Your task:
Print exactly those lines that run from the beginning of the data to the line bearing "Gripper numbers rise", inclusive.

Source data:
::::

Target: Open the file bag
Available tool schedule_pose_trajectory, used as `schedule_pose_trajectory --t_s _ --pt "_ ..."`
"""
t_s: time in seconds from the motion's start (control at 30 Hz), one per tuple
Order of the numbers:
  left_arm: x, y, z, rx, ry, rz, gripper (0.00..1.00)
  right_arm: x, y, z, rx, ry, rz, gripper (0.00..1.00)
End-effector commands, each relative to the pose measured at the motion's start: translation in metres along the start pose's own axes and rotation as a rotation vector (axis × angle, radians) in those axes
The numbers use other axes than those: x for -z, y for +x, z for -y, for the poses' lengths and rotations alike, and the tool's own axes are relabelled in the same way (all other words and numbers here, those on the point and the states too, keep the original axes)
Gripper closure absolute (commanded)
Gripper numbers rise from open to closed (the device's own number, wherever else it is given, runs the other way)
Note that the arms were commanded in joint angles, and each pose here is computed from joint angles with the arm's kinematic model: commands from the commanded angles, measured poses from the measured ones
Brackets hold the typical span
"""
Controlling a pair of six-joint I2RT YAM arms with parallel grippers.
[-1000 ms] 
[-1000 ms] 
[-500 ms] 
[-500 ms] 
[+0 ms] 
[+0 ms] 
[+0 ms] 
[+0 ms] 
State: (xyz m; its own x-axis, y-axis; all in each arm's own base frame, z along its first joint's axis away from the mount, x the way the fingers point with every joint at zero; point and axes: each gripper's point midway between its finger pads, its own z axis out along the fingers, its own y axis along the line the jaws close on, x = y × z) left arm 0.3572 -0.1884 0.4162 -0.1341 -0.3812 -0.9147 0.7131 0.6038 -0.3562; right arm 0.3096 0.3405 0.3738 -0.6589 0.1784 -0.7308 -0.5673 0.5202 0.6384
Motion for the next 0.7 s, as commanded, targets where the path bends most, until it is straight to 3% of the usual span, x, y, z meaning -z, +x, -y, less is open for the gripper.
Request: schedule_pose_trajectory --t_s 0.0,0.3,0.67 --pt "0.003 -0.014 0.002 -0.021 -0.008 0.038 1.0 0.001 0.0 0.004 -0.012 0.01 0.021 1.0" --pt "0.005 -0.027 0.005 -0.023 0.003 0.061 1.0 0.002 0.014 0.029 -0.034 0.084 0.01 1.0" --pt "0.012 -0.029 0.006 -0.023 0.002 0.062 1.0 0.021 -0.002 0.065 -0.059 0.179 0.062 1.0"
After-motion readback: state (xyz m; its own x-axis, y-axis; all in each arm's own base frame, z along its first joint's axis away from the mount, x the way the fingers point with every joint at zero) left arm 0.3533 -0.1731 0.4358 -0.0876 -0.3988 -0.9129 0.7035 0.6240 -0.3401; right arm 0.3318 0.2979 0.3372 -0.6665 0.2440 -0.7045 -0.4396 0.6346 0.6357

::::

Result of this task:
Target: Open the file bag
Available tool schedule_pose_trajectory, used as `schedule_pose_trajectory --t_s _ --pt "_ ..."`
"""
t_s: time in seconds from the motion's start (control at 30 Hz), one per tuple
Order of the numbers:
  left_arm: x, y, z, rx, ry, rz, gripper (0.00..1.00)
  right_arm: x, y, z, rx, ry, rz, gripper (0.00..1.00)
End-effector commands, each relative to the pose measured at the motion's start: translation in metres along the start pose's own axes and rotation as a rotation vector (axis × angle, radians) in those axes
The numbers use other axes than those: x for -z, y for +x, z for -y, for the poses' lengths and rotations alike, and the tool's own axes are relabelled in the same way (all other words and numbers here, those on the point and the states too, keep the original axes)
Gripper closure absolute (commanded)
Gripper numbers rise from open to closed (the device's own number, wherever else it is given, runs the other way)

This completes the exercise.